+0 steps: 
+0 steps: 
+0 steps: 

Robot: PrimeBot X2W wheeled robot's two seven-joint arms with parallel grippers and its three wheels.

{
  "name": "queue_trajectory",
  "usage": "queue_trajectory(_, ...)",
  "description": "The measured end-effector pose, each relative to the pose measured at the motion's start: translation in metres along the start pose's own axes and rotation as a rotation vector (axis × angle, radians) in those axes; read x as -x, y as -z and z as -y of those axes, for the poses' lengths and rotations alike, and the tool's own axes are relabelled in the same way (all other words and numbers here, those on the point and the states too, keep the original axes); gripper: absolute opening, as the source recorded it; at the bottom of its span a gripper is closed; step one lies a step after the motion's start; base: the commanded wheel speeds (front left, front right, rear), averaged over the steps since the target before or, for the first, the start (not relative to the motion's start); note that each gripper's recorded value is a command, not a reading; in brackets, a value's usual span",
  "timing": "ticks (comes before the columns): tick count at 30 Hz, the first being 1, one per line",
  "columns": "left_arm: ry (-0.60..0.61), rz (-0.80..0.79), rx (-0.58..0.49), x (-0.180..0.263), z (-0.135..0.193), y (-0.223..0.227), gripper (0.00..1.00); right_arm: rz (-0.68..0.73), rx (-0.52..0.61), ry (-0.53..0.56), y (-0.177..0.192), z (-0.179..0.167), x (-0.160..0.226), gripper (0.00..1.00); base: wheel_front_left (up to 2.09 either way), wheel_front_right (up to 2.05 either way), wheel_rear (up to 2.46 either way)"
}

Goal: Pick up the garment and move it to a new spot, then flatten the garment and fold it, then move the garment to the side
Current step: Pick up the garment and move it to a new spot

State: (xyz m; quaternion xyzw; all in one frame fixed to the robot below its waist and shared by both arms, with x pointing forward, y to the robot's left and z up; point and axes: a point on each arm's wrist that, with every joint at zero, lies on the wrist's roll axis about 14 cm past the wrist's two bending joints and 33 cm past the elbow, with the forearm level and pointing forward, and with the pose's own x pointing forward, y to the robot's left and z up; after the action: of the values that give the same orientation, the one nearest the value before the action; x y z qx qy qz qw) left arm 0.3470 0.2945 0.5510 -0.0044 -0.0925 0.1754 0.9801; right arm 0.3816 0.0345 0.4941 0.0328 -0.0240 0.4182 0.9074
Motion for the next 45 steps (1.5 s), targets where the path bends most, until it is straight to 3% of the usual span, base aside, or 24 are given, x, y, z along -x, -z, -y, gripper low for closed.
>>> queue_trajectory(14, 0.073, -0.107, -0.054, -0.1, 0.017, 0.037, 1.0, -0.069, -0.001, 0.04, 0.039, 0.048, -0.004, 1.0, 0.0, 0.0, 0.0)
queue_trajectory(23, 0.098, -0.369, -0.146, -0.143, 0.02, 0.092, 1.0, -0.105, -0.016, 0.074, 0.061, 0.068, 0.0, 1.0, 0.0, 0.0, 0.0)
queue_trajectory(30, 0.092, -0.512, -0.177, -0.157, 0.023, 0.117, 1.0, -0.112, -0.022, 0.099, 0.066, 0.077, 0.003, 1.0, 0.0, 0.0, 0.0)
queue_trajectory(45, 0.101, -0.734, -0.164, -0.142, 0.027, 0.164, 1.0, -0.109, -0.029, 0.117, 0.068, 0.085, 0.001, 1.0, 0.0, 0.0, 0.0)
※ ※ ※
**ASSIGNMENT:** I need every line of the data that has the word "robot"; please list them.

**SOLUTION TO THE PROBLEM:**
Robot: PrimeBot X2W wheeled robot's two seven-joint arms with parallel grippers and its three wheels.
State: (xyz m; quaternion xyzw; all in one frame fixed to the robot below its waist and shared by both arms, with x pointing forward, y to the robot's left and z up; point and axes: a point on each arm's wrist that, with every joint at zero, lies on the wrist's roll axis about 14 cm past the wrist's two bending joints and 33 cm past the elbow, with the forearm level and pointing forward, and with the pose's own x pointing forward, y to the robot's left and z up; after the action: of the values that give the same orientation, the one nearest the value before the action; x y z qx qy qz qw) left arm 0.3470 0.2945 0.5510 -0.0044 -0.0925 0.1754 0.9801; right arm 0.3816 0.0345 0.4941 0.0328 -0.0240 0.4182 0.9074

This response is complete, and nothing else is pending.